BEGIN

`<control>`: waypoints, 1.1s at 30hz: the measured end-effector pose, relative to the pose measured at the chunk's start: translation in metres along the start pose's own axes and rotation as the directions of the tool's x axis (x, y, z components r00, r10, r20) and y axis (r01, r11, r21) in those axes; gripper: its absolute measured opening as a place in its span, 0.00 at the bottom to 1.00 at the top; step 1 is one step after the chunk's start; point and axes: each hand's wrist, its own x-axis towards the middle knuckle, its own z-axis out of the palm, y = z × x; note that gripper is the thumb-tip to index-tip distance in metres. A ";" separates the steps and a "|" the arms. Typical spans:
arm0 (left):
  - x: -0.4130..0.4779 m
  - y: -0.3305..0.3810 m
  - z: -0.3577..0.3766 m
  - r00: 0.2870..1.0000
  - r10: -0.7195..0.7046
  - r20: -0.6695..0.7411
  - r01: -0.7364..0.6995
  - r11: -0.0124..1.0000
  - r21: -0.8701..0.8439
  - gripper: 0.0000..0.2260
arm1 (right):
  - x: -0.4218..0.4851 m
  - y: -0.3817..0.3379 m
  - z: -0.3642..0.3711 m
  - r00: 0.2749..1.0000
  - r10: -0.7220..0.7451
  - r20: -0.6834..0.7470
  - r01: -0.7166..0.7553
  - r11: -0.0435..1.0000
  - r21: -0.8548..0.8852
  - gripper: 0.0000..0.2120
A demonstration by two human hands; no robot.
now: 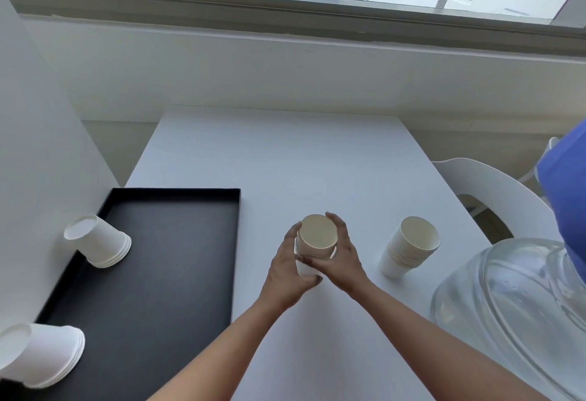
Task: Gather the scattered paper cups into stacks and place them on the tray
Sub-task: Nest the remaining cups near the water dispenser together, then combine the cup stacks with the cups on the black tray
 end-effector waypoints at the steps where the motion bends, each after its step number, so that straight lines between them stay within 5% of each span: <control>1: 0.000 0.000 0.000 1.000 -0.004 0.009 0.004 1.000 -0.020 0.42 | 0.000 0.000 0.000 1.000 -0.004 -0.001 0.004 1.000 0.004 0.44; 7: -0.004 0.003 -0.003 0.999 -0.035 0.023 0.037 0.994 -0.107 0.40 | -0.006 0.004 0.004 0.998 -0.046 -0.046 0.046 0.999 0.007 0.43; 15: -0.009 0.004 -0.009 0.972 -0.168 -0.163 0.093 0.916 -0.390 0.20 | -0.019 -0.004 0.012 0.988 -0.149 -0.035 0.149 0.989 -0.007 0.40; 19: -0.012 0.008 -0.015 0.933 -0.272 -0.237 0.159 0.900 -0.407 0.24 | -0.027 -0.013 0.015 0.961 -0.275 0.029 0.276 0.955 -0.108 0.38; 26: -0.020 0.006 -0.031 0.867 -0.442 -0.231 0.302 0.833 -0.464 0.11 | -0.036 -0.019 0.018 0.912 -0.325 0.250 0.374 0.910 -0.180 0.40; 28: -0.023 0.005 -0.033 0.845 -0.466 -0.263 0.274 0.799 -0.535 0.10 | -0.038 -0.022 0.017 0.908 -0.274 0.316 0.326 0.937 -0.123 0.40; 33: -0.036 0.006 -0.027 0.801 -0.469 -0.372 0.163 0.768 -0.619 0.12 | -0.047 -0.037 0.020 0.951 -0.008 0.308 -0.058 0.977 0.205 0.32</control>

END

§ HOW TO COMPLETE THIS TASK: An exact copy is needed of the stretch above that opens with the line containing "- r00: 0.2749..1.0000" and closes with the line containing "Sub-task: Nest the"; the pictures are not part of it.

§ ANSWER TO THIS TASK:
  - r00: 0.2749..1.0000
  - r10: -0.7220..0.7451
  - r20: -0.6834..0.7470
  - r01: -0.7166..0.7553
  - r11: -0.0435..1.0000
  - r21: -0.8548..0.8852
  - gripper: 0.0000..0.2120
A demonstration by two human hands; no robot.
now: 
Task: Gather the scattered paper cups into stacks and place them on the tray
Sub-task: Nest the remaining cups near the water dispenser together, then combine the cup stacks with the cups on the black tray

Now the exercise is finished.